Each record below must be returned exactly, with no line left out.

━━━━━━

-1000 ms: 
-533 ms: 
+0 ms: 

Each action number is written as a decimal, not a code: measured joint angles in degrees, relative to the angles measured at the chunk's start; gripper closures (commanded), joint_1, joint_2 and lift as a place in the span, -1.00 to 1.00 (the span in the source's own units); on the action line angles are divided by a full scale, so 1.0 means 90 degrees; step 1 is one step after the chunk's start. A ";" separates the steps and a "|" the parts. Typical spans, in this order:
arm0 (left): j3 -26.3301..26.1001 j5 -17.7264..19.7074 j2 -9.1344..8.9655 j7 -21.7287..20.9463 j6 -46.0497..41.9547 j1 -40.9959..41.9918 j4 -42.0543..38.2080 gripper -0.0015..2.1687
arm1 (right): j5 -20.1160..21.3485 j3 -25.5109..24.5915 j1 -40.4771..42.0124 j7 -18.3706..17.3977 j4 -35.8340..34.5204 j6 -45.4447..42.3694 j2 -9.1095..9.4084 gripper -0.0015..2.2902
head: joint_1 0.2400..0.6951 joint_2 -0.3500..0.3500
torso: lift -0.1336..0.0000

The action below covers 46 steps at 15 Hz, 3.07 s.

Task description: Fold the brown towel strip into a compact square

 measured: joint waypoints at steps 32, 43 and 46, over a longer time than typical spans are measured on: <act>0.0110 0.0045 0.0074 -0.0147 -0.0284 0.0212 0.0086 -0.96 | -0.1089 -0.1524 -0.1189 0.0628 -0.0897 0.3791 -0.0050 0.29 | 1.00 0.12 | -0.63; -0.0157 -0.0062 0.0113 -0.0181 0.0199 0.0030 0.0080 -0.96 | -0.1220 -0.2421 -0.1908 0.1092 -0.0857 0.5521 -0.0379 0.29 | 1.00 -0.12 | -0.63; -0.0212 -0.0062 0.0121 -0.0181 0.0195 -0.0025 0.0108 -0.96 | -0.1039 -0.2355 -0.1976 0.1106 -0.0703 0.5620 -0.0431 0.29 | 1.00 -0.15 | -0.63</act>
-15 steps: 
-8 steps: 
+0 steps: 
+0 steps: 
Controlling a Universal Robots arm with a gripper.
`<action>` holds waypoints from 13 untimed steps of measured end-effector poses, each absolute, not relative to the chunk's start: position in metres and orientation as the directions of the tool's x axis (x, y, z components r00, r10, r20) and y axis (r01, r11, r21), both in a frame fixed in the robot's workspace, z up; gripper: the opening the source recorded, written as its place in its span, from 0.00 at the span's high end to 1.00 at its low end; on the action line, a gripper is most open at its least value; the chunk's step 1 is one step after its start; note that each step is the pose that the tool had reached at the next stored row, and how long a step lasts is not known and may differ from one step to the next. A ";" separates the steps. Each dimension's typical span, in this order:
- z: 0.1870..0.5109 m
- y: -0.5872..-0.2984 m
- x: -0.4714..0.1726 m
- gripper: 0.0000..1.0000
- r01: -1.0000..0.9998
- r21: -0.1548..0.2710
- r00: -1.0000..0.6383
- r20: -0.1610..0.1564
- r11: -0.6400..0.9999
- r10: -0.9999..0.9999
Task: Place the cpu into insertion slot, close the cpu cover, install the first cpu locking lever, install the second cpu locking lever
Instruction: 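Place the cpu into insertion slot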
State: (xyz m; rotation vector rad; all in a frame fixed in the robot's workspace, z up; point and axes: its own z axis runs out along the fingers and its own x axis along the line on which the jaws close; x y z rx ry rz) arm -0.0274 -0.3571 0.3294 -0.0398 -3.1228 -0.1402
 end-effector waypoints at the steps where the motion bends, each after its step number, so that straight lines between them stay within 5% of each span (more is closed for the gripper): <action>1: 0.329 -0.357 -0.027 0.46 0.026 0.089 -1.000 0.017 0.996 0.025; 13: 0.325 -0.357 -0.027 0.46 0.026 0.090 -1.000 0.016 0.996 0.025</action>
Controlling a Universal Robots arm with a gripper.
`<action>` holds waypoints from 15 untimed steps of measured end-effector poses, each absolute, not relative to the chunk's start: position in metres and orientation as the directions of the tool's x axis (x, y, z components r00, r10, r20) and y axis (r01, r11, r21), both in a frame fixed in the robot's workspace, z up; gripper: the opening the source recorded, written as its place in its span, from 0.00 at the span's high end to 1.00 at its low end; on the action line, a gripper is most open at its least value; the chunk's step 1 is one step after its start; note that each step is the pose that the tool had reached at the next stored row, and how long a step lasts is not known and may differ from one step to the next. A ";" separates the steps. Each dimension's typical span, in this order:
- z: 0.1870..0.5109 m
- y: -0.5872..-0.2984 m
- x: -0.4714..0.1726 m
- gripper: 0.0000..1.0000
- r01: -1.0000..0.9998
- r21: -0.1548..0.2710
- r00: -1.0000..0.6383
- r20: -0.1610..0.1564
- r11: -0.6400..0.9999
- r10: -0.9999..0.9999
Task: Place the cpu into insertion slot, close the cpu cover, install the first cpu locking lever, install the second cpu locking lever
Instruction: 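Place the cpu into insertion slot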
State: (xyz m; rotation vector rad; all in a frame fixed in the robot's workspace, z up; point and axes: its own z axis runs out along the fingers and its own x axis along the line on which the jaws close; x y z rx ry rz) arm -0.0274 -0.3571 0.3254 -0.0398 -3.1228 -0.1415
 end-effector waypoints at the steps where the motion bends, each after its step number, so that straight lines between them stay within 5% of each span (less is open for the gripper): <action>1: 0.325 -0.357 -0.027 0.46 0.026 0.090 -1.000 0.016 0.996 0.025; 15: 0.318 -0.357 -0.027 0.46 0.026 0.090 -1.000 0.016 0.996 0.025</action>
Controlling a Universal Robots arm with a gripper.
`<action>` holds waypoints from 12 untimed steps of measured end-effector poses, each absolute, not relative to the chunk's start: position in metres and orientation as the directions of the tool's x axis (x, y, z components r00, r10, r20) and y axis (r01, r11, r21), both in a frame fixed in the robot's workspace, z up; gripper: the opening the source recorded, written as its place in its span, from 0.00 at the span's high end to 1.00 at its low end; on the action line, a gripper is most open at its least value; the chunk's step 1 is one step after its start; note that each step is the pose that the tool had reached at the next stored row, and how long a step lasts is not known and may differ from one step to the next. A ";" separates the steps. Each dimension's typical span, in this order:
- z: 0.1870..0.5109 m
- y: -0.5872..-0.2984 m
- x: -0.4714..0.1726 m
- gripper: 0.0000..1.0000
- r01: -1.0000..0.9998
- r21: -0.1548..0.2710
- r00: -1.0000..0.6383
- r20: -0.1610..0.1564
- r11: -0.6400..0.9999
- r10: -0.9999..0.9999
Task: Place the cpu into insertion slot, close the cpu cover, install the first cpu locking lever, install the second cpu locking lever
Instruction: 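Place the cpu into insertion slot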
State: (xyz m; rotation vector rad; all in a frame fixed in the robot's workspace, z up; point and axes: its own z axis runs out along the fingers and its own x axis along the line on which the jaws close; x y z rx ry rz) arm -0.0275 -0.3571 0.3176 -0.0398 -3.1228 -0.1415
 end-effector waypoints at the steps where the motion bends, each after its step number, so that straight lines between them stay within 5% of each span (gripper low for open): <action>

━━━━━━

Answer section:
-1000 ms: 
-533 ms: 
+0 ms: 

Each action number is written as a decimal, not a code: measured joint angles in degrees, relative to the angles measured at the chunk's start; gripper closures (commanded), joint_1, joint_2 and lift as a place in the span, -1.00 to 1.00 (the span in the source's own units); on the action line angles are divided by a full scale, so 1.0 means 90 degrees; step 1 is one step after the chunk's start. A ";" separates the steps and a "|" the parts. Typical spans, in this order:
arm0 (left): j3 -26.3301..26.1001 j5 -17.7264..19.7074 j2 -9.1344..8.9655 j7 -21.7287..20.9463 j6 -46.0497..41.9547 j1 -40.9959..41.9918 j4 -42.0543..38.2080 gripper -0.0015..2.1687
arm1 (right): j5 -20.1160..21.3485 j3 -25.5109..24.5915 j1 -40.4771..42.0124 j7 -18.3706..17.3977 j4 -35.8340..34.5204 j6 -45.4447..42.3694 j2 -9.1095..9.4084 gripper -0.0015..2.2902
head: joint_1 0.2400..0.6951 joint_2 -0.3500..0.3500
torso: lift -0.1336..0.0000

The action below covers 46 steps at 15 Hz, 3.07 s.

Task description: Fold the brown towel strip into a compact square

 measured: joint waypoints at steps 32, 43 and 46, over a longer time than typical spans are measured on: <act>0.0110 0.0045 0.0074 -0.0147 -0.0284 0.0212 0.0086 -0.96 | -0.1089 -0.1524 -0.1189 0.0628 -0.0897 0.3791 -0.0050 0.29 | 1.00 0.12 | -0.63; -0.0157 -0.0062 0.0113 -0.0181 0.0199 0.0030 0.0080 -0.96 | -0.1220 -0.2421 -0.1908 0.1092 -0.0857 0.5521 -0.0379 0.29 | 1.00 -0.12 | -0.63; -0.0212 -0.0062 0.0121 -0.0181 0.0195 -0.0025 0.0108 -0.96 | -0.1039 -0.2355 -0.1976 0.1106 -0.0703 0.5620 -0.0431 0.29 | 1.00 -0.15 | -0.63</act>
-15 steps: 
-8 steps: 
+0 steps: 
+0 steps: 
Controlling a Universal Robots arm with a gripper.
`<action>` holds waypoints from 13 untimed steps of measured end-effector poses, each absolute, not relative to the chunk's start: position in metres and orientation as the directions of the tool's x axis (x, y, z components r00, r10, r20) and y axis (r01, r11, r21), both in a frame fixed in the robot's workspace, z up; gripper: the opening the source recorded, written as its place in its span, from 0.00 at the span's high end to 1.00 at its low end; on the action line, a gripper is most open at its least value; the chunk's step 1 is one step after its start; note that each step is the pose that the tool had reached at the next stored row, and how long a step lasts is not known and may differ from one step to the next. A ";" separates the steps. Each dimension's typical span, in this order:
- z: 0.1870..0.5109 m
- y: -0.5872..-0.2984 m
- x: -0.4714..0.1726 m
- gripper: 0.0000..1.0000
- r01: -1.0000..0.9998
- r21: -0.1548..0.2710
- r00: -1.0000..0.6383
- r20: -0.1610..0.1564
- r11: -0.6400..0.9999
- r10: -0.9999..0.9999
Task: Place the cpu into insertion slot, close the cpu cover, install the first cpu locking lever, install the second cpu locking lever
Instruction: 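Place the cpu into insertion slot
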State: (xyz m; rotation vector rad; all in a frame fixed in the robot's workspace, z up; point and axes: its own z axis runs out along the fingers and its own x axis along the line on which the jaws close; x y z rx ry rz) arm -0.0274 -0.3571 0.3294 -0.0398 -3.1228 -0.1402
 end-effector waypoints at the steps where the motion bends, each after its step number, so that straight lines between them stay within 5% of each span (more is closed for the gripper): <action>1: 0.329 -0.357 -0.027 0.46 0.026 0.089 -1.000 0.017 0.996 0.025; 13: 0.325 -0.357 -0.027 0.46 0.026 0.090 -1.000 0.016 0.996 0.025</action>
Controlling a Universal Robots arm with a gripper.
`<action>` holds waypoints from 15 untimed steps of measured end-effector poses, each absolute, not relative to the chunk's start: position in metres and orientation as the directions of the tool's x axis (x, y, z components r00, r10, r20) and y axis (r01, r11, r21), both in a frame fixed in the robot's workspace, z up; gripper: the opening the source recorded, written as its place in its span, from 0.00 at the span's high end to 1.00 at its low end; on the action line, a gripper is most open at its least value; the chunk's step 1 is one step after its start; note that each step is the pose that the tool had reached at the next stored row, and how long a step lasts is not known and may differ from one step to the next. A ";" separates the steps. Each dimension's typical span, in this order:
- z: 0.1870..0.5109 m
- y: -0.5872..-0.2984 m
- x: -0.4714..0.1726 m
- gripper: 0.0000..1.0000
- r01: -1.0000..0.9998
- r21: -0.1548..0.2710
- r00: -1.0000..0.6383
- r20: -0.1610..0.1564
- r11: -0.6400..0.9999
- r10: -0.9999..0.9999
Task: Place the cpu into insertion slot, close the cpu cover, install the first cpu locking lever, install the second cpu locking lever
Instruction: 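Place the cpu into insertion slot
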State: (xyz m; rotation vector rad; all in a frame fixed in the robot's workspace, z up; point and axes: its own z axis runs out along the fingers and its own x axis along the line on which the jaws close; x y z rx ry rz) arm -0.0274 -0.3571 0.3254 -0.0398 -3.1228 -0.1415
 end-effector waypoints at the steps where the motion bends, each after its step number, so that straight lines between them stay within 5% of each span (less is open for the gripper): <action>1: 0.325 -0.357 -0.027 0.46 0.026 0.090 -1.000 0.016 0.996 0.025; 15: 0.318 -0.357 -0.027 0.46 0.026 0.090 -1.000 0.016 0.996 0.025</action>
Controlling a Universal Robots arm with a gripper.
`<action>` holds waypoints from 12 untimed steps of measured end-effector poses, each absolute, not relative to the chunk's start: position in metres and orientation as the directions of the tool's x axis (x, y, z components r00, r10, r20) and y axis (r01, r11, r21), both in a frame fixed in the robot's workspace, z up; gripper: the opening the source recorded, written as its place in its span, from 0.00 at the span's high end to 1.00 at its low end; on the action line, a gripper is most open at its least value; the chunk's step 1 is one step after its start; note that each step is the pose that the tool had reached at the next stored row, and how long a step lasts is not known and may differ from one step to the next. A ";" separates the steps. Each dimension's typical span, in this order:
- z: 0.1870..0.5109 m
- y: -0.5872..-0.2984 m
- x: -0.4714..0.1726 m
- gripper: 0.0000..1.0000
- r01: -1.0000..0.9998
- r21: -0.1548..0.2710
- r00: -1.0000..0.6383
- r20: -0.1610..0.1564
- r11: -0.6400..0.9999
- r10: -0.9999..0.9999
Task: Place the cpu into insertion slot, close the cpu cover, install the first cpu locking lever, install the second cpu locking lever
Instruction: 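Place the cpu into insertion slot
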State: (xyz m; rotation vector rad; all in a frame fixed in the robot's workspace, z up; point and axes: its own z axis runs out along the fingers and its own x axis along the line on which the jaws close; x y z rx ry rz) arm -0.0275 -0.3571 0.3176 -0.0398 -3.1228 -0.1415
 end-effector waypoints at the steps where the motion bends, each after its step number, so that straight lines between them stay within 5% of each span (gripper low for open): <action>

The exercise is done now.